The IRS has finally updated its website with information about the family leave tax credit that was included in the tax overhaul passed in December. The family leave tax credit allows employers to claim a tax credit for a certain percentage of their employees' wages if the workers are provided with paid family or medical leave.
Employers qualify if they offer workers at least two weeks of leave at a minimum of 50 percent pay. The size of the credit varies based on the generosity of the benefit, from 12.5 percent to 25 percent of family or sick leave wages paid.
Companies located in jurisdictions that require paid sick leave will be disappointed to learn that they are not eligible for the credit. This means that businesses in some of the country's largest population centers, including California and New York, won't benefit from the new provision.
Employers are able to claim the credit only for workers who make less than $72,000 a year. Similarly, employers are eligible only if they have a written paid family/medical leave policy that is separate from the rest of the worker's paid time off package. Employers that offer generous PTO benefits that can be claimed for any reason—vacation, personal days, sick leave—do not qualify.
Also noteworthy: An employer that claims the leave credit must reduce the amount of wages it deducts by a commensurate amount. As SHRM explains, if an employee makes $50,000 a year but receives $1,250 of paid leave in a particular year, the employer can deduct only $48,750 in wages in the year that it claims the $1,250 credit.

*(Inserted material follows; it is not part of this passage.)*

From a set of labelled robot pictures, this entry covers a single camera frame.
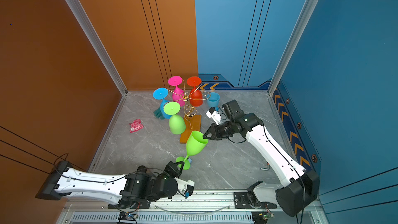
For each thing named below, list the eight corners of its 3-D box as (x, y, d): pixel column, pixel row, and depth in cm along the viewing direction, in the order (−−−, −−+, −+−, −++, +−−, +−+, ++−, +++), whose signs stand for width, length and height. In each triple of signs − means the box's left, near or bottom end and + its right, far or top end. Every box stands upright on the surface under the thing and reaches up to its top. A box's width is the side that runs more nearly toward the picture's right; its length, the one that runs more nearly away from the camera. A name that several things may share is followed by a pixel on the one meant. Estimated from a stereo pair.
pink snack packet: (131, 133, 100) (129, 131, 98) (129, 123, 104) (128, 121, 103) (144, 128, 102) (143, 126, 100) (142, 119, 107) (141, 117, 105)

Experts who spoke to SHRM say that while the factual information provided by the IRS about the credit is useful, the federal government has still not done enough to offer guidance to companies trying to figure out whether the credit is worth it.
While the tax credit was one of a number of provisions of the tax bill that Democrats did not denounce, it has also been derided by progressives as falling far short of what is needed when it comes to paid sick or family leave, particularly after the birth of of a child. The United States is the only industrialized country that does not require employers to provide a certain amount of paid time off to women following childbirth.